PROBLEM TO SOLVE: Write out exactly, with no other output, the lines below from the one that contains "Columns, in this" through the end.

SOURCE DATA:
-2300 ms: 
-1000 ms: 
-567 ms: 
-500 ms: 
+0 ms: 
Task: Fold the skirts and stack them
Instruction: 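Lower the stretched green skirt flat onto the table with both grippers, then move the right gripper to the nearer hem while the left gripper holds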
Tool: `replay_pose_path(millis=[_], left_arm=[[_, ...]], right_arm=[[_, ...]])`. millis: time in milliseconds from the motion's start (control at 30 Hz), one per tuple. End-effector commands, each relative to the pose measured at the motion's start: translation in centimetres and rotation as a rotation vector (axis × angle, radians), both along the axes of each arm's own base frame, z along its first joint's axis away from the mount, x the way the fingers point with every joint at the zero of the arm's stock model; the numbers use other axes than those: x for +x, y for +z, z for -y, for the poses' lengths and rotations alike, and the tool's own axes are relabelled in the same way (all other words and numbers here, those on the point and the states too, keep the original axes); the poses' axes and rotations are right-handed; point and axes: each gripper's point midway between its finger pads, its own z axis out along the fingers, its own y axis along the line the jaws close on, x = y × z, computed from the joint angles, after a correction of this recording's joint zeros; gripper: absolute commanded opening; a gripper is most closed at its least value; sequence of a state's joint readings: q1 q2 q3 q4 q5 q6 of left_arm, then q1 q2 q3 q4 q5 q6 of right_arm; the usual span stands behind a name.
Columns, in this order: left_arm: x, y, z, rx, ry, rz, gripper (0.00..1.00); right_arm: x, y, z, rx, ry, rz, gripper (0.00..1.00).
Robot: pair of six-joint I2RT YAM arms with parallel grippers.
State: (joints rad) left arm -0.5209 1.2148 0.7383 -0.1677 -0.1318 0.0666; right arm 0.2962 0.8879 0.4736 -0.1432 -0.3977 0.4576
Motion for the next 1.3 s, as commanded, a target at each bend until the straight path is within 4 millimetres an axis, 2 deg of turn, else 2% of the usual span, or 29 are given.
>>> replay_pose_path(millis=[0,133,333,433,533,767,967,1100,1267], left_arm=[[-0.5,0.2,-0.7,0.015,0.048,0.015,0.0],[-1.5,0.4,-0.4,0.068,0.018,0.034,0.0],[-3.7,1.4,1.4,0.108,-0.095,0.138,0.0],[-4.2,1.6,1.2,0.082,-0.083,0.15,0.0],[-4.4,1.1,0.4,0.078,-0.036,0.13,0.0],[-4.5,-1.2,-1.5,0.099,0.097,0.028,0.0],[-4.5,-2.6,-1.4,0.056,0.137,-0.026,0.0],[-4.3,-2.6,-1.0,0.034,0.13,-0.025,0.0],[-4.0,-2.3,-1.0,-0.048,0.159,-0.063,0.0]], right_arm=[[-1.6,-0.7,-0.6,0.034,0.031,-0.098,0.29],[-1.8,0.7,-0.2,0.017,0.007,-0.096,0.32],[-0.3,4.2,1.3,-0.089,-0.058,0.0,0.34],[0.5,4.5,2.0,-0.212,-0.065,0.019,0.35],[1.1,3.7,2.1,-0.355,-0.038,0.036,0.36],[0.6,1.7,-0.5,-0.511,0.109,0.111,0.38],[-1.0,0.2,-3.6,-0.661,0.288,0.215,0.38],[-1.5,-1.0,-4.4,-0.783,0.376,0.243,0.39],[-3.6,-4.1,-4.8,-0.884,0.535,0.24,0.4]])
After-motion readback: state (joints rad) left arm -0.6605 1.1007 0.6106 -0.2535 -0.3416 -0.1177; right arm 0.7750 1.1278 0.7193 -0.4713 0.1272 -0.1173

SOLUTION TO THIS EXERCISE:
Columns, in this order: left_arm: x, y, z, rx, ry, rz, gripper (0.00..1.00); right_arm: x, y, z, rx, ry, rz, gripper (0.00..1.00).
Robot: pair of six-joint I2RT YAM arms with parallel grippers.
State: (joints rad) left arm -0.5209 1.2148 0.7383 -0.1677 -0.1318 0.0666; right arm 0.2962 0.8879 0.4736 -0.1432 -0.3977 0.4576
Motion for the next 1.3 s, as commanded, a target at each bend until the straight path is within 4 millimetres an axis, 2 deg of turn, else 2% of the usual span, or 29 are given.
>>> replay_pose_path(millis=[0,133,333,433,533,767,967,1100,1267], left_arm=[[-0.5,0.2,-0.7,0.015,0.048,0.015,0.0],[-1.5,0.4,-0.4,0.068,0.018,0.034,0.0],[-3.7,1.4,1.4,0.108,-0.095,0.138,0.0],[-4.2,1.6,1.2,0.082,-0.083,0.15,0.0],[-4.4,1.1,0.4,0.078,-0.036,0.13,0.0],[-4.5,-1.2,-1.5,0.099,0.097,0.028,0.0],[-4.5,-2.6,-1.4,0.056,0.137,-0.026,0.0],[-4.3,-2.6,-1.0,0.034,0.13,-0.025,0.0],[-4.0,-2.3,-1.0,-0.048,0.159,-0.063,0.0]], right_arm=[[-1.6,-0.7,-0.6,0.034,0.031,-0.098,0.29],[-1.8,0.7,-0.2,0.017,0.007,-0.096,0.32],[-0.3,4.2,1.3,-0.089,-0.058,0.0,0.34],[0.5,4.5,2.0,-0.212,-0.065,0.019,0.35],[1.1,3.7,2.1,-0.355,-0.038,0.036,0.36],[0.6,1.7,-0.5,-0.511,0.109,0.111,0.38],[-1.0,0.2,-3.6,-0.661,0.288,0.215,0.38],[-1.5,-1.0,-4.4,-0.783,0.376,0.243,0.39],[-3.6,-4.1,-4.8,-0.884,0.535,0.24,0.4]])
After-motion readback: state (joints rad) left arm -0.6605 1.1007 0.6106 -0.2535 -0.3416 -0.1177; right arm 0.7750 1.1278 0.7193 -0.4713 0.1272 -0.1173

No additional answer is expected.